Wednesday, February 6, 2013

Nepomuk WebMiner 0.5

Since my last post a lot has happened to the Nepomuk-WebMiner (former MetaDataExtractor).

The WebMiner went through the KDE Review process and got cleaned up a bit during this process. The new location of it is extragear/base/nepomuk-webminer.

On the code side, I have fixed several bugs and integrated the automatic fetching better into the current Nepomuk system.

The new WebMiner-Service respects the suspend/resume and event monitoring (no internet, low diskspace, on battery mode) in the same was the FileIndexer does it.

When the automatic fetching is started via the command-line or dolphin command, the service is used for the actual fetching. This allows to show the current fetching progress in the nepomukcontroller (in the systray).

Starting with KDE 4.11 the Systemsettings for Nepomuk and the Nepomuk WebMiner are combined and won't show up as two different entries anymore.

Instead of the buggy imdb python script that has a hard time following the changes on the imdb website to allow proper fetching of movie resources, a new plugin for was created.
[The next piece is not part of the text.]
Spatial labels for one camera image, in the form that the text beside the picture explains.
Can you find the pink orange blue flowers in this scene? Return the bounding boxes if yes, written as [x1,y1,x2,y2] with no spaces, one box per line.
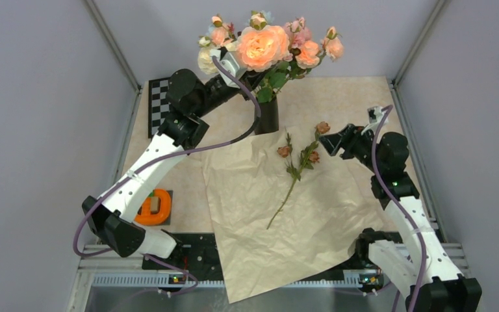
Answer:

The next step for the WebMiner will be the full integration into KDE SC for the 4.11 release.
So moving out of extragear again into some other proper place.

In order to make this happen there is still one large blocker task that needs to be done.

So if anyone is good with python and has some time, the script at nepomuk-core/services/storage/rcgen/ needs to be improved.
This script is responsible to generate the SimpleResource classes from the used ontology.
As it takes nearly all ontologies into account and is rather slow right now, the call takes ~20 minutes for each generation. This is a pain for anyone compiling the WebMiner from source.

Any help is very welcome.


  1. Is the webminer the same thing as the metadata extractor you blogged about last year? I'm not following its development closely enough to know what it does...

    1. Yes it is exactly the same thing. Just got renamed because it never actually "extracted" anything but its purpose was always to get more data from the web.

  2. Wow, great feature to have such thing included.

    When looking at the screenshot, I wonder why the name "Nepomuk" is displayed in the settings. Can't it just show:
    - tabs: "Indexing", "Online services" ?
    - remove the word Nemopuk at the "indexer" panels?

  3. Great and interesting work, Thanks! Esp. the academic publication plugin sounds very promising.

  4. I have a suggestion to use the code and idea also MovieThumbs? content = 157543. If you use these ideas can become a very good thing

    1. The kio Slave from sebastians TvNamer can be used independently of the fetcher (mine and tv namer fetcher) both retrieve the poster/banner for movies/tvshow and allow them to be shown.